Tell us about one of the first pieces you translated.
It was another story by Caio Fernando Abreu called “Beauty, a Terrible Story.” At first, it was a way for me to play with language and feel a little closer to Brazil, my first home. But the more I worked on this translation, the more I fell in love with the author’s style and with translation itself.

What other professions have you worked in?
My first real job was at the front desk of a beach resort when I was a teenager. Since then, I’ve mostly had jobs in the different stages of publishing: working the cash register at a college bookstore, writing about books for a newspaper, editing a literary journal, teaching creative writing.

What did you want to be when you were young?
I’ve wanted to be a writer since I was a little kid, and then as a teenager I also became interested in translation. Translation might seem like a strange thing for a teen to be into, but it was a lot of fun for me. I spent a lot of time playing with words and thinking about the strangeness of language.

What drew you to write a translation of this piece in particular?
I love that this piece defies both gender and genre expectations. We follow the narrator as he drunkenly walks to his lover’s house, a man who might or might not reciprocate his feelings. Abreu’s meticulously controlled and paced prose allows us to be very much in his shoes, to experience his anxieties and shame as well as his lust and desire for companionship alongside him. I hope readers will be as moved by it as I was when I first read it.

Is there a city or place, real or imagined, that influences your writing?
The sand dunes in my hometown, the way they move across the landscape.

Is there any specific music that aids you through the writing or editing process?
I listen to a lot of piano solos while I write, especially Bills Evans and Satie, and pause the music from time to time when I need to concentrate on the sound and rhythm of the words on the page. Abreu writes in one of his stories that everything by Satie sounds the same, which is maybe why I find it comforting. “Like rain,” he says.

Do you have any rituals or traditions that you do in order to write?
Most days, I only begin writing and translating after 10 pm, when I’m done with my chores for the day and can just focus on the work in front of me, with no distractions. I do my best writing when my to-do list is a distant memory and I let myself lose track of time.

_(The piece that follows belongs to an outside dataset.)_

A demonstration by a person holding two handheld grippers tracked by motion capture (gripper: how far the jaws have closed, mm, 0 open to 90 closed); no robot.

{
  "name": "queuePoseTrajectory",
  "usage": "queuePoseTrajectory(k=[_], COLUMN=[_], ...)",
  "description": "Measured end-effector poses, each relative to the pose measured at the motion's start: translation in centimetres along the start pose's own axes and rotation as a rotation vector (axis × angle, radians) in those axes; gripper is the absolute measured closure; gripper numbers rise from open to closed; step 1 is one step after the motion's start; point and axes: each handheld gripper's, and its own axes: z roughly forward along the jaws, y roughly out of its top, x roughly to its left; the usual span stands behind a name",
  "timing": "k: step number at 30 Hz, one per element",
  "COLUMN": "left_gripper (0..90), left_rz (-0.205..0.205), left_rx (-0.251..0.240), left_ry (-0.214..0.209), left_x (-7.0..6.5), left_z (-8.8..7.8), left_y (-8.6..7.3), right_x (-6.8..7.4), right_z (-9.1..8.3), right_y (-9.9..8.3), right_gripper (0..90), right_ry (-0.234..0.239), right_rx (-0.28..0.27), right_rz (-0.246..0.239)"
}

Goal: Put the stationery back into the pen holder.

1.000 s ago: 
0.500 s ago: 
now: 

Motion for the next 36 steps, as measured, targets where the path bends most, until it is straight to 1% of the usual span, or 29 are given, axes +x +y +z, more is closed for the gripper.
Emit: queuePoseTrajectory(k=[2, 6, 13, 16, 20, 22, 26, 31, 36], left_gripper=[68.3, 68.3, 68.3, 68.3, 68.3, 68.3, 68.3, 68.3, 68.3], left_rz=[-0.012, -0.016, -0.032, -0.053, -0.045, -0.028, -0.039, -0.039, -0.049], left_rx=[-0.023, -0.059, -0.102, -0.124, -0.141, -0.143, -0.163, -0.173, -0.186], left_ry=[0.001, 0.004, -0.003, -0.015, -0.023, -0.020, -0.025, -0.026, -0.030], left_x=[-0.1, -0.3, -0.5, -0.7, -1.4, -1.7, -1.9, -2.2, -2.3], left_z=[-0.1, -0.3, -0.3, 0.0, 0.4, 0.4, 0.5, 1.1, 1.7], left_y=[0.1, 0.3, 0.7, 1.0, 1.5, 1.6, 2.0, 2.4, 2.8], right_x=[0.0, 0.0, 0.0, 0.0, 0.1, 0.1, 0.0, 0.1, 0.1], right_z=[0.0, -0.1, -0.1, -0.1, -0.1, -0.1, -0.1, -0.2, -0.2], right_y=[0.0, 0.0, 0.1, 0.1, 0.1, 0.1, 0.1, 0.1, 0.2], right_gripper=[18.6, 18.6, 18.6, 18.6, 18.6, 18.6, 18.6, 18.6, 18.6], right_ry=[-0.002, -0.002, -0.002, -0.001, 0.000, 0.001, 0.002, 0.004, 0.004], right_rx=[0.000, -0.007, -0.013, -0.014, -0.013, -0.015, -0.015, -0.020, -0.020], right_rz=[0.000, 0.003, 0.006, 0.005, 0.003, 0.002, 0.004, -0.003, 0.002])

Who typically gets the first read of your work?
My boyfriend. He’s fluent in both English and Portuguese, like me, and has a great ear for language.

If you could work in another art form what would it be?
I would write plays. I’ve always thought that I’m actually a playwright at heart, always trying to capture the sound of people’s voices.

What are you working on currently?
I’m finishing up my translation of Abreu’s story collection Moldy Strawberries, where “Beyond the Point” originally appeared. I’m also working on a short novel of my own, set in Brazil and Boston.
 

BRUNA DANTAS LOBATO was born and raised in Natal, Brazil. A graduate of Bennington College, she received her MFA in fiction from New York University and is currently an Iowa Arts Fellow and MFA candidate in Literary Translation at the University of Iowa. Her stories, essays, and translations from the Portuguese have appeared in Harvard Review, Ploughshares online, BOMB, The Common, and elsewhere. She is a 2018 A Public Space Fellow.